Türkische Telefonumfrage: 65% aller Syrer betrachten das türkische Verhalten gegenüber Syrien als „feindlich“

Wie die regierungsnahe türkische Zeitung Today’s Zaman heute berichtet, betrachteten 65% von im August 2012 in einer Telefonumfrage befragten Syrern das türkische Verhalten gegenüber Syrien als „feindlich.“ Im Jahr 2011 waren dies hingegen nur 16%.

Die Umfrage wurde durchgeführt von TESEV in Kooperation mit der deutschen SPD-nahen Friedrich-Ebert-Stiftung und entstammt nicht dem Lager der politischen Gegner der türkischen Regierung.
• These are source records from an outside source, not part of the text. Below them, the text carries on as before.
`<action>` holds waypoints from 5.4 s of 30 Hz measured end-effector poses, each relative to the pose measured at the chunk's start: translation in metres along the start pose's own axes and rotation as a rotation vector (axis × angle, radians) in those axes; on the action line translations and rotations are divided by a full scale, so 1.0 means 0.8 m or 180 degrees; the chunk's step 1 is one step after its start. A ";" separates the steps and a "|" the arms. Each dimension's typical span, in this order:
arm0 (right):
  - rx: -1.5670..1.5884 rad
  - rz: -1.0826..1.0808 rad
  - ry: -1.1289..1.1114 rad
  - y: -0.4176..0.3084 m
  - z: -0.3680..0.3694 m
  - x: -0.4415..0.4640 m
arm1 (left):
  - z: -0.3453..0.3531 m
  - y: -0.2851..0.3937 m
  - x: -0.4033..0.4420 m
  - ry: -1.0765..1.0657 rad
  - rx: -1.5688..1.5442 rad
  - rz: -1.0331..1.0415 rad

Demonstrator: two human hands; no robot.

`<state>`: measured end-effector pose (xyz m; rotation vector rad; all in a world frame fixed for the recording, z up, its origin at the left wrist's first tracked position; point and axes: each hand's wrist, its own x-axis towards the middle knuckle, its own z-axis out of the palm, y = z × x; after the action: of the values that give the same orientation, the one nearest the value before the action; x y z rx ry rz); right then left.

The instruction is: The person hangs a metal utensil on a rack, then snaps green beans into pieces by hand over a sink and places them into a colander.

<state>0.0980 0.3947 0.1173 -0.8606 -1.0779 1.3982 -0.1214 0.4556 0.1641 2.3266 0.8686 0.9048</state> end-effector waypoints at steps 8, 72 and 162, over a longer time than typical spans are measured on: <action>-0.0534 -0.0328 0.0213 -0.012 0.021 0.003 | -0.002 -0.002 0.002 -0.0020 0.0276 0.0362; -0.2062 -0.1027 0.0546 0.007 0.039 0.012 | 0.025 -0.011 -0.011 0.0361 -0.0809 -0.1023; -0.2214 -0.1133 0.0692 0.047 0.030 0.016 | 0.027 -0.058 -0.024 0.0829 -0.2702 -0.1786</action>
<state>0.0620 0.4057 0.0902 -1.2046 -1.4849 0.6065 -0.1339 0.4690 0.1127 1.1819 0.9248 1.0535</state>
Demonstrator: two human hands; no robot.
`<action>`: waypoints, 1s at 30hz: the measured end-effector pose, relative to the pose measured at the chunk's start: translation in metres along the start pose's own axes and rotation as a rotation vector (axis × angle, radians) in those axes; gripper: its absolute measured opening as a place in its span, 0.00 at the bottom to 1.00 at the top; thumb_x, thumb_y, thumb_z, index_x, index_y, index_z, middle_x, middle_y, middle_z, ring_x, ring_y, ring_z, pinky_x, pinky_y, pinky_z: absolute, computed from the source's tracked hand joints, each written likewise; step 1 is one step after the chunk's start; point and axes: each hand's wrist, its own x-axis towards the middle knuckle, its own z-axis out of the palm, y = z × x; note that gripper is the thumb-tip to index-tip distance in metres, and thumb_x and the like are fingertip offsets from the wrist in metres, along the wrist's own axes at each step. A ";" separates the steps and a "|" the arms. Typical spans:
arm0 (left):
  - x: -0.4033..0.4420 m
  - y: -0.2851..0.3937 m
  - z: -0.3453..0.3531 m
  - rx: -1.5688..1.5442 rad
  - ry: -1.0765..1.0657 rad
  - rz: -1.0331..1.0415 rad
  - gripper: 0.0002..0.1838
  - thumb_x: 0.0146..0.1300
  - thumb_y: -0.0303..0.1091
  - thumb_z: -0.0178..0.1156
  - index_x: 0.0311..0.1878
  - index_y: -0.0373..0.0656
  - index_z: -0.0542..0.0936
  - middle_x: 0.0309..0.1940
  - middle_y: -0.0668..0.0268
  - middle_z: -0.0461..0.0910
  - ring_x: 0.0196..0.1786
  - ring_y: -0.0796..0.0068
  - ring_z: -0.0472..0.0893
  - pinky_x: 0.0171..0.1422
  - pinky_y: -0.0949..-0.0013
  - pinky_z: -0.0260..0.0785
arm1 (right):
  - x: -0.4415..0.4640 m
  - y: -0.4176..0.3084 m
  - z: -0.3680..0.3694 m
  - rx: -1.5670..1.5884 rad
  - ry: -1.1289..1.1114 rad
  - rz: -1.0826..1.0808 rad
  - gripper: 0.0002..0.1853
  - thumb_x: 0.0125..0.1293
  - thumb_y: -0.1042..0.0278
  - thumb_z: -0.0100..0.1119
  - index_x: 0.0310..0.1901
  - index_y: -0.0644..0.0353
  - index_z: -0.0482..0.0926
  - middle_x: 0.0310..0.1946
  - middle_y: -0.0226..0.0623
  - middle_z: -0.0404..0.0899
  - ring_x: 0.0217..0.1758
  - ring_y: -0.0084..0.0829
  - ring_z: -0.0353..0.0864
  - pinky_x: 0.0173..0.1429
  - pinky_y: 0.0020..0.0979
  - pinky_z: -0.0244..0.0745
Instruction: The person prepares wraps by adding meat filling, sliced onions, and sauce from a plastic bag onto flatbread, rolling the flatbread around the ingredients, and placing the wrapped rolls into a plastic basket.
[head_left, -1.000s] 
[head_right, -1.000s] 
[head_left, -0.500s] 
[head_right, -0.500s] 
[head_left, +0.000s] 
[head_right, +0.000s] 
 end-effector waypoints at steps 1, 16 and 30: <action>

Das ist ein klarer Wink mit dem Zaunpfahl, was die syrische Bevölkerung davon hält, dass die türkische Regierung Mörderbanden und Waffen nach Syrien schickt, um die Regierung Syriens unter dem Schlagwort „Revolution“ mit Gewalt zu stürzen.
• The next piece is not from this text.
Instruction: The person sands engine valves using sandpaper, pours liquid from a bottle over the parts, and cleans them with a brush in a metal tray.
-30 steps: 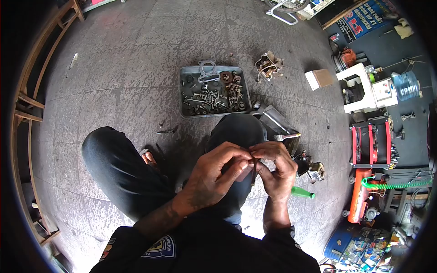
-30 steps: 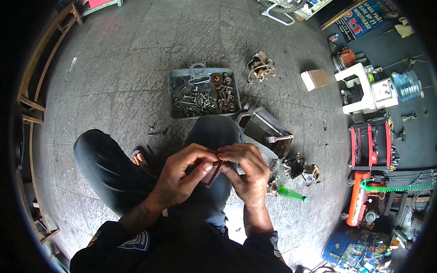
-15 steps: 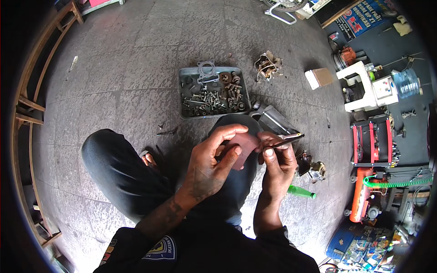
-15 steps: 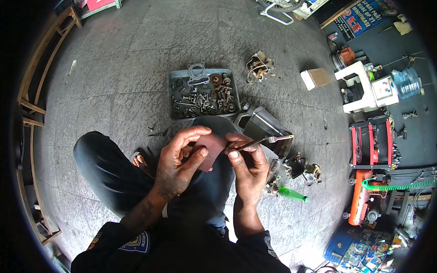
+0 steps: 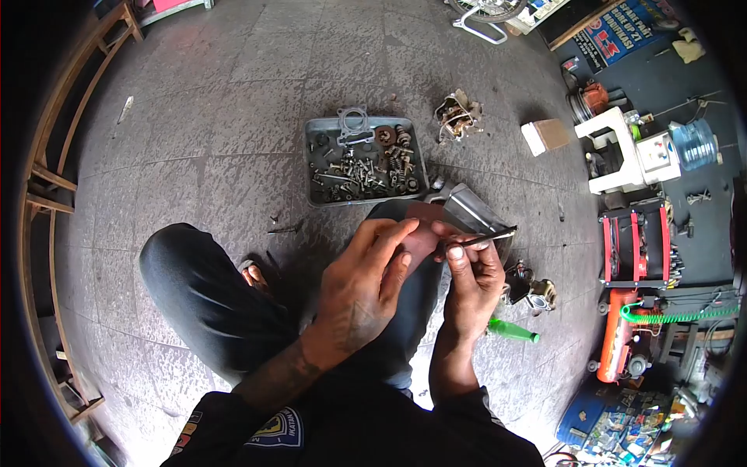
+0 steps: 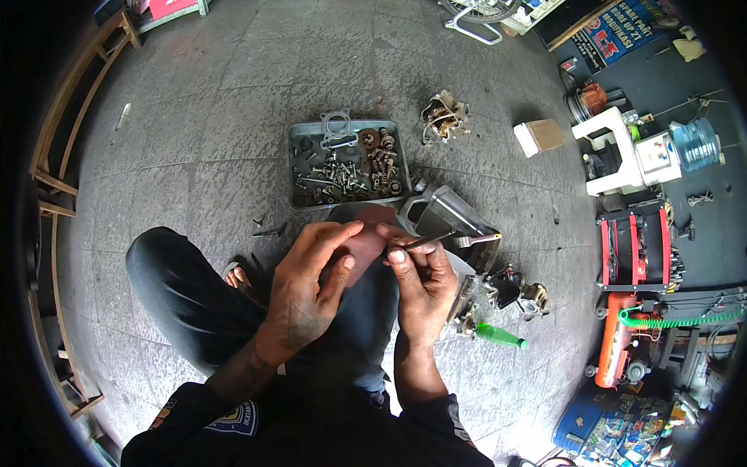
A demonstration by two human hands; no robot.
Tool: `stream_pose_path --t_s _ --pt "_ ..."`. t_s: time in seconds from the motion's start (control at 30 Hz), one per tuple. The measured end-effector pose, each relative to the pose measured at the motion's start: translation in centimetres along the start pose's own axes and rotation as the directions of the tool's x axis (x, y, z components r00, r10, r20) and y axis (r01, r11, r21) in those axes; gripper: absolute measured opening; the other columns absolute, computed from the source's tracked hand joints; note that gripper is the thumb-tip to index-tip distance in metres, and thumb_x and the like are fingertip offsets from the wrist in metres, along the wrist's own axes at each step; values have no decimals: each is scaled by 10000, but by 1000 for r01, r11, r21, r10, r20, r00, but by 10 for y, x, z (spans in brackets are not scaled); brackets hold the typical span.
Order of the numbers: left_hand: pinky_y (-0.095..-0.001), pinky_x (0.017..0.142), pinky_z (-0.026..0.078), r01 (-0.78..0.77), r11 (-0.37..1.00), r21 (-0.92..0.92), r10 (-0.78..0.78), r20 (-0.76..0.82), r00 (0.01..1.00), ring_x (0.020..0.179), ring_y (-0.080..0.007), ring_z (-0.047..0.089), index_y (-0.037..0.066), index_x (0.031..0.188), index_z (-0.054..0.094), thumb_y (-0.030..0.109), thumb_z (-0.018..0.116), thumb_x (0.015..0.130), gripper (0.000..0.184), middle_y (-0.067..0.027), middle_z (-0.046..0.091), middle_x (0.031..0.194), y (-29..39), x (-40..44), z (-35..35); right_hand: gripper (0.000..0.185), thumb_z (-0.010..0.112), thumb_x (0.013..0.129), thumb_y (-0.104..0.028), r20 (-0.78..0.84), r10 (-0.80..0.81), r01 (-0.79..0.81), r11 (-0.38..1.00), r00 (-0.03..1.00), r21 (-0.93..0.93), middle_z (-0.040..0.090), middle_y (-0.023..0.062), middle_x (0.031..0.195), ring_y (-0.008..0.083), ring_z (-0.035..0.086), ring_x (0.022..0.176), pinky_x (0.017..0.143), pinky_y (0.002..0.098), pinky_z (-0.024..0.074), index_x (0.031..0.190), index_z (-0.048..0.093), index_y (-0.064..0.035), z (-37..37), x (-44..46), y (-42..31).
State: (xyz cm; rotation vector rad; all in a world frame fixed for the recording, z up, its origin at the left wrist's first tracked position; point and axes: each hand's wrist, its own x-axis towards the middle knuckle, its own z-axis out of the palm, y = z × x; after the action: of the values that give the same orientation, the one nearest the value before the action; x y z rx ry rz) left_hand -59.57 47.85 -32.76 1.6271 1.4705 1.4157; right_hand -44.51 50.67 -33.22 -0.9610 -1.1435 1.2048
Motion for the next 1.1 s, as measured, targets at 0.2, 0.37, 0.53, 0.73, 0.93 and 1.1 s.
stream_pose_path --t_s 0.2,0.37,0.53,0.73,0.93,1.1 --pt "-317 806 430 -9 963 268 -14 82 997 867 -211 555 151 1103 691 128 674 848 257 -79 558 1018 1 -7 -5 128 689 830 47 0 -128 125 965 992 -230 661 118 996 193 632 930 864 302 484 895 587 6 -7 7 3" --pt "-390 908 367 -13 949 315 -10 72 997 1027 -242 483 187 1190 649 225 696 830 365 -88 498 1165 -10 -4 1 129 750 769 16 28 -153 155 941 988 -302 662 94 936 183 630 878 792 287 496 855 654 10 -13 14 3" --pt "-465 1024 308 -69 970 232 50 87 995 1202 -324 403 176 1280 582 300 673 841 465 -148 426 1312 -22 2 9 189 783 714 -47 219 -229 317 698 949 -642 661 59 915 210 626 856 780 302 492 890 717 -36 -9 26 -9" --pt "-477 1082 254 -15 995 95 8 70 997 1272 -361 364 152 1322 544 329 637 877 489 -198 375 1394 -30 -1 23 228 795 702 -96 311 -218 380 537 925 -753 642 50 921 207 581 892 775 323 484 927 757 -104 -18 31 -13" --pt "-481 1088 248 -22 989 148 19 27 999 1282 -367 352 145 1340 530 333 636 882 507 -201 359 1405 -30 0 28 199 794 702 -90 360 -193 407 502 913 -763 641 65 920 226 593 882 779 337 482 893 741 -78 -14 31 -15" --pt "-504 1062 271 4 993 120 -11 63 998 1291 -377 348 202 1390 467 336 638 857 575 -188 356 1403 -30 -1 27 175 780 716 -46 307 -202 367 494 930 -788 651 81 889 242 613 862 765 336 482 878 714 -47 -15 24 -14"
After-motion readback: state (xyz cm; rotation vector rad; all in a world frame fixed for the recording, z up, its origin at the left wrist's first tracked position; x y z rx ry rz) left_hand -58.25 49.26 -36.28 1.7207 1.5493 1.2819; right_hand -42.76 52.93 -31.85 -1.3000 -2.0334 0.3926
Weitere Erkenntnisse der umfragebasierten Studie, die den Namen „Wahrnehmung der Türkei im mittleren Osten, 2012“ trägt, finden sich in englischer Sprache bei der Hürriyet. In türkischer Sprache findet sich eine PDF-Präsentation wesentlicher Ergebnisse der Umfrage auf der Webseite von TESEV (Mit dem Google-Übersetzer ist der Inhalt der Folien auch für Sprachunkundige herauszubekommen).
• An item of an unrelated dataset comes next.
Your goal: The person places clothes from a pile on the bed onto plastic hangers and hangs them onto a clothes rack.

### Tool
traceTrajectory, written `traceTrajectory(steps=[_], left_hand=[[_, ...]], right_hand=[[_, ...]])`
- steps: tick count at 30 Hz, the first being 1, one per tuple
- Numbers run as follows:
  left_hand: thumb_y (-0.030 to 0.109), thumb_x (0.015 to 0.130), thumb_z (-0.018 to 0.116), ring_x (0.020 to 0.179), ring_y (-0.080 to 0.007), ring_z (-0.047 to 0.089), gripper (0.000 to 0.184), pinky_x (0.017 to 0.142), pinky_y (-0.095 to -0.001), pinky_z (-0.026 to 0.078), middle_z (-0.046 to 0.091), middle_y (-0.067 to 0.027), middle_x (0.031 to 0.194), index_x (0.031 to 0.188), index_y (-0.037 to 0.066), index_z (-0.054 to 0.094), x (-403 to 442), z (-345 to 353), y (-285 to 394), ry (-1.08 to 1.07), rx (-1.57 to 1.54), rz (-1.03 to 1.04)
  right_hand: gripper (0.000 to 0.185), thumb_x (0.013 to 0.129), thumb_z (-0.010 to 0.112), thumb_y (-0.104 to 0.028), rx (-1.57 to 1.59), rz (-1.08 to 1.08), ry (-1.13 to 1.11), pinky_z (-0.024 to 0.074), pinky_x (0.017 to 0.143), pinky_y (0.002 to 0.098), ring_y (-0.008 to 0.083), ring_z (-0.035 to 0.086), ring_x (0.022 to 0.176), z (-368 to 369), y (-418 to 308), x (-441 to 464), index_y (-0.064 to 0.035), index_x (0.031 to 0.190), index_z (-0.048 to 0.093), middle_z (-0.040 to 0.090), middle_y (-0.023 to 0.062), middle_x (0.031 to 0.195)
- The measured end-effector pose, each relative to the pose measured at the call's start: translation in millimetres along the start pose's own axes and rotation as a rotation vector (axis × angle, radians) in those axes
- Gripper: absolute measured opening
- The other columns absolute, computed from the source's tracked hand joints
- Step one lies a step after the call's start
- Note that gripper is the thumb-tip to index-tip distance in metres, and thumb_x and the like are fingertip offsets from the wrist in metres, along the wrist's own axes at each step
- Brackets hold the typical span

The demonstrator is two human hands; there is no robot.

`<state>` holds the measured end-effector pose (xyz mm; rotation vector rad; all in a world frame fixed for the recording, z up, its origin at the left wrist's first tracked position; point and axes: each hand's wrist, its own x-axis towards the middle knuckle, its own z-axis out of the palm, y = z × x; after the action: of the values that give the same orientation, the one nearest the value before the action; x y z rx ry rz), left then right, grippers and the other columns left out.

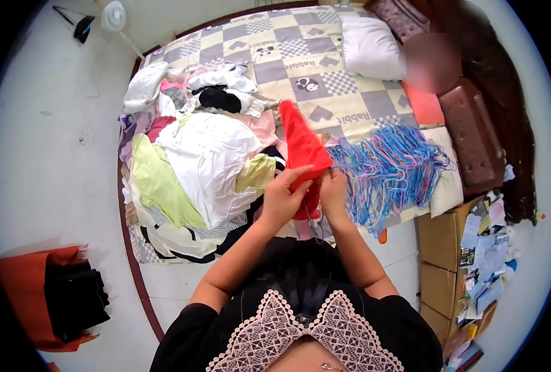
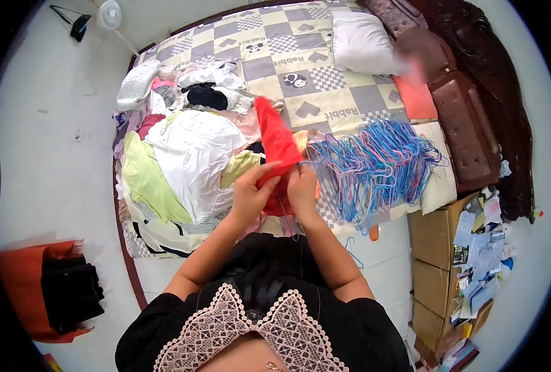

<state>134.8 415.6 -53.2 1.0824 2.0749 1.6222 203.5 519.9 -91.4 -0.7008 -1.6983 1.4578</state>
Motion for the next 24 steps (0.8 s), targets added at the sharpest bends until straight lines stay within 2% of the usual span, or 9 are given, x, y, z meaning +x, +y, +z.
traceTrajectory(steps=[2, 5, 7, 10, 13, 18, 21, 22, 24], left_hand=[[0.002, 0.079, 0.061, 0.08, -0.0205, 0.063, 0.029, 0.071, -0.0298, 0.049, 0.064, -0.0104, 0.091, 0.108, 0.003, 0.061, -0.5, -9.5, -12.3, 0.065, 0.108, 0.064], [0.004, 0.072, 0.062, 0.073, -0.0303, 0.057, 0.038, 0.064, -0.041, 0.045, 0.054, -0.0104, 0.084, 0.109, 0.011, 0.054, -10.5, -13.4, -59.7, 0.114, 0.572, -0.04], [0.005, 0.071, 0.062, 0.076, -0.03, 0.058, 0.04, 0.066, -0.0405, 0.045, 0.055, -0.0107, 0.086, 0.109, 0.011, 0.053, -19.7, -2.9, -82.8, 0.084, 0.51, -0.134], [0.005, 0.072, 0.061, 0.089, -0.0352, 0.057, 0.042, 0.075, -0.0417, 0.046, 0.057, -0.0154, 0.099, 0.112, 0.009, 0.049, -25.2, 5.9, -57.6, -0.028, 0.351, -0.182], [0.005, 0.072, 0.061, 0.095, -0.0374, 0.056, 0.045, 0.078, -0.0431, 0.046, 0.055, -0.0185, 0.103, 0.114, 0.007, 0.046, -27.3, 6.7, -63.4, -0.072, 0.335, -0.176], [0.007, 0.072, 0.066, 0.098, -0.0378, 0.056, 0.055, 0.083, -0.04, 0.045, 0.054, -0.023, 0.109, 0.12, 0.001, 0.04, -32.5, -3.2, -69.9, -0.242, 0.257, -0.276], [0.013, 0.07, 0.072, 0.097, -0.0346, 0.057, 0.071, 0.084, -0.0407, 0.045, 0.054, -0.0217, 0.107, 0.127, 0.0, 0.032, -39.6, 17.2, -93.5, -0.33, -0.014, -0.323], [0.017, 0.067, 0.074, 0.095, -0.0359, 0.058, 0.078, 0.081, -0.0433, 0.046, 0.054, -0.0222, 0.105, 0.13, 0.001, 0.03, -41.3, 21.3, -96.8, -0.39, -0.243, -0.416], [0.018, 0.066, 0.076, 0.103, -0.0347, 0.054, 0.086, 0.085, -0.043, 0.044, 0.049, -0.0217, 0.113, 0.133, 0.002, 0.025, -32.5, 6.5, -83.1, -0.449, -0.264, -0.493]], right_hand=[[0.019, 0.091, 0.049, -0.016, 0.318, 0.494, 0.008, 0.0315, 0.04, 0.0253, 0.0076, 0.043, 0.044, -6.3, -18.7, 12.8, -0.0033, 0.076, 0.051, 0.051, 0.002, 0.058], [0.024, 0.092, 0.049, -0.017, 0.486, 0.505, 0.151, 0.0246, 0.037, 0.0218, 0.0041, 0.032, 0.041, -4.6, -54.1, 43.7, -0.0097, 0.07, 0.042, 0.037, -0.0047, 0.054], [0.026, 0.093, 0.049, -0.018, 0.598, 0.484, 0.214, 0.0225, 0.035, 0.0222, 0.0046, 0.028, 0.04, 0.6, -55.9, 62.6, -0.0109, 0.07, 0.04, 0.032, -0.0061, 0.052], [0.024, 0.092, 0.047, -0.016, 0.547, 0.388, 0.208, 0.0297, 0.04, 0.0233, 0.0064, 0.038, 0.044, 12.6, -43.5, 81.2, -0.0053, 0.071, 0.045, 0.044, -0.0023, 0.056], [0.026, 0.093, 0.044, -0.015, -0.079, -0.026, 0.348, 0.0413, 0.059, 0.029, 0.0129, 0.052, 0.063, 34.0, -35.2, 80.7, 0.0052, 0.082, 0.056, 0.059, 0.0059, 0.07], [0.03, 0.095, 0.044, -0.019, 0.118, 0.048, 0.409, 0.042, 0.058, 0.0301, 0.0146, 0.052, 0.061, 45.2, -29.9, 72.7, 0.0052, 0.084, 0.057, 0.061, 0.0111, 0.069], [0.032, 0.094, 0.044, -0.019, -0.13, -0.014, 0.456, 0.0417, 0.055, 0.0326, 0.0201, 0.052, 0.055, 48.0, -38.7, 62.2, 0.0059, 0.078, 0.055, 0.058, 0.0157, 0.064], [0.031, 0.093, 0.045, -0.018, -0.335, -0.02, 0.327, 0.0417, 0.054, 0.0346, 0.0242, 0.053, 0.054, 48.0, -34.2, 56.8, 0.0056, 0.076, 0.054, 0.058, 0.0183, 0.064], [0.03, 0.093, 0.045, -0.018, -0.543, -0.025, 0.196, 0.0418, 0.053, 0.0367, 0.0283, 0.055, 0.053, 45.7, -14.1, 54.2, 0.0052, 0.074, 0.053, 0.057, 0.0209, 0.064]])
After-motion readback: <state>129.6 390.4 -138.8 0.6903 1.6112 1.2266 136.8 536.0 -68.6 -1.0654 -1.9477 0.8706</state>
Die Umfrage ist nicht die Erste, die als Ergebnis die mehrheitliche Ablehnung des zionistisch-wahhabitischen NATO-GCC-Regime-Change-Projektes in Syrien duch die syrische Bevölkerung konstatiert. Im Dezember 2011 lag der Anteil derjenigen Syrer, die wollen, dass Bashar Al-Assad bisweilen im Amt bleibt, einer katarischen Umfrage zufolge bei 55%.

Wenn die türkische Regierung behauptet, ihre Syrien-Politik stünde im Einklang mit den Wünschen der syrischen Bevölkerung, dann lügt sie, und sie weiß das, oder müsste es zumindest wissen.